By the time you finish college or university, you will have a host of new skills and valuable experience under your belt. Therefore, the first thing you should do when you graduate is update your resume and tailor it for your desired profession.
For the field of investment banking, skills in finance or business are beneficial. However, having a background in other applicable areas can also be an asset. Check out these top tips on what you should include in a resume for a career in this egg-citing industry!
As mentioned above, every industry requires a unique skillset. Recruiters use resumes to screen potential candidates for required skills and evaluate their fit for the role.
Many students looking to pursue a career in investment banking make the mistake of listing all their career experience, both relevant and irrelevant, in hopes of impressing the recruiter. In fact, most employers would rather read about one specific experience you had that is relevant to the role than skim through five unrelated roles.
If you don’t have any major industry experience, don’t worry. Focus on a role where you were able to develop skills that are transferrable to investment banking. For example, you can include workshops or volunteer work you participated in. Most recruiters in this industry are looking for individuals with a great work ethic that they can train, so be sure to highlight any experience you have that will demonstrate this.
Examples of transferrable skills: leadership, communication, and organization
Skills, activities, and interests
Many new grads underestimate how important this part of their resume is. While your GPA is important, employers also consider your skills, activities, and interests to determine whether your personality is a good match for their organization.
The best way to organize this part is to break it up into these five sections:
Technical skills – aside from the Microsoft Office Suite, do you know how to use any other software that’s relevant to the investment banking industry? If you do, list them here!
Key experiences – the first thing you should include in this section is one experience that makes you different from everyone else. This doesn’t have to be industry-related experience – maybe you were involved with a start-up, or worked overseas. Whatever the experience, make sure you connect what you learned to your future career.

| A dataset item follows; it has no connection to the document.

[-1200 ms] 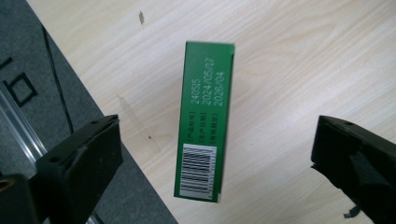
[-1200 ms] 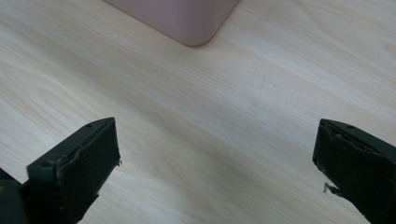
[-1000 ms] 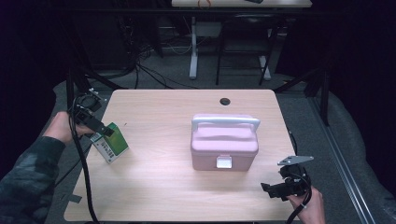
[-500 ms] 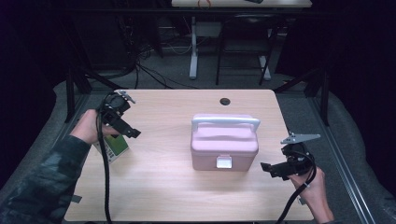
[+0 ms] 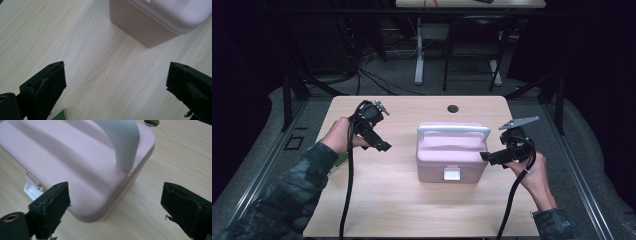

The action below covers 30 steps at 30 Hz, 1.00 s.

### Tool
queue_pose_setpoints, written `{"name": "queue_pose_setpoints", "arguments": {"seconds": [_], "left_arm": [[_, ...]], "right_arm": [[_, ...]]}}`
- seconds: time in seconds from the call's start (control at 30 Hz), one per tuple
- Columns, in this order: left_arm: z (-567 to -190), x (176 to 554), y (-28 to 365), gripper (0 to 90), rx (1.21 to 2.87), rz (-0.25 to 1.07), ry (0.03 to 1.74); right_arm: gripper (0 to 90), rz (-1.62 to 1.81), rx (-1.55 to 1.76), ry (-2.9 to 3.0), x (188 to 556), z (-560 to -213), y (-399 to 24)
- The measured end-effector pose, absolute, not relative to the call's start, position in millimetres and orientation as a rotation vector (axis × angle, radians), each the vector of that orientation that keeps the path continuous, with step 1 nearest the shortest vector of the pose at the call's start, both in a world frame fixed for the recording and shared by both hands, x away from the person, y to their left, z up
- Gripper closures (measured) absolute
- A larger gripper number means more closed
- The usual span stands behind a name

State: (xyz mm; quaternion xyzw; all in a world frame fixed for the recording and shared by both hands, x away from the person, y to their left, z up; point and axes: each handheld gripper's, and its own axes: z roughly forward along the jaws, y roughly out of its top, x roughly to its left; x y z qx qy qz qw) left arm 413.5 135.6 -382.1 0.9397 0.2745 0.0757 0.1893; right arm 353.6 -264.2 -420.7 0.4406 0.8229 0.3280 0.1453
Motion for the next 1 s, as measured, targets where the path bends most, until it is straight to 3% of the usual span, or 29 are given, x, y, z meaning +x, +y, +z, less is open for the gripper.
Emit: {"name": "queue_pose_setpoints", "arguments": {"seconds": [0.13,0.3,0.53,0.67,0.7,0.77,0.87,1.0], "left_arm": [[-381.8,416.1,114.5,9.6,2.677,0.188,0.715],[-378.5,420.0,88.6,18.8,2.689,0.164,0.658],[-377.9,427.9,48.6,30.4,2.740,0.144,0.595],[-381.7,434.2,35.9,43.5,2.744,0.145,0.592],[-384.0,435.4,33.2,52.8,2.744,0.136,0.580],[-383.9,435.7,32.7,55.5,2.755,0.132,0.572],[-382.8,434.7,32.7,68.7,2.752,0.155,0.558],[-382.8,434.8,32.5,72.7,2.764,0.181,0.559]], "right_arm": [[15.7,0.906,1.260,2.398,366.4,-413.4,-258.6],[34.1,0.804,1.224,2.451,382.6,-402.1,-250.5],[52.2,0.694,1.215,2.511,399.4,-395.3,-239.7],[62.2,0.666,1.202,2.543,403.8,-397.8,-234.5],[66.6,0.666,1.188,2.552,404.1,-399.0,-230.6],[67.6,0.657,1.183,2.552,404.0,-399.4,-229.0],[71.4,0.611,1.168,2.553,405.0,-399.2,-224.0],[72.1,0.591,1.161,2.563,405.9,-398.3,-220.8]]}}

Extracurricular Activities – investment banking practically screams “teamwork.” Whether you were involved in sports or case competitions, highlighting your team experience in this section is a good idea.
Hobbies – aside from academics, employers want to learn more about your interests. Listing a hobby, such as blogging or playing a sport, will help make you a more diverse and interesting candidate to employers.
Business-related – this is probably the most important part of this section and it should relate directly to investment banking. For example, if you were involved in a finance club or helped host an investment banking conference, you can include the skills you learned and highlight the industry-relevant experience you gained.
Once you’ve figured out the contents of your resume, you’ll need to decide on the presentation of your document. One of the most important things to remember is to keep it short and sweet. It’s likely that the person who reads your resume will spend under a minute looking at it, so make sure it’s no longer than one page.
Keep your formatting and structure on the conservative side. Since banks are typically large and long-standing institutions, traditional resume formats are usually better received than experimental styles. Don’t use artsy fonts or fancy borders – that would work better for a more creative field or casual start-up. If you want to stand out with your formatting, consider adding elements that would appeal to people in this industry, such as graphs, numbers, or a pop of colour to your header.
Finally, get a second set of eyes to proofread your resume before you submit it. In a demanding field like investment banking, grammar or spelling mistakes will leave a bad first impression. Resumes with mistakes are almost always put in the “no” pile, as employers typically view errors as an indication of poor attention to detail.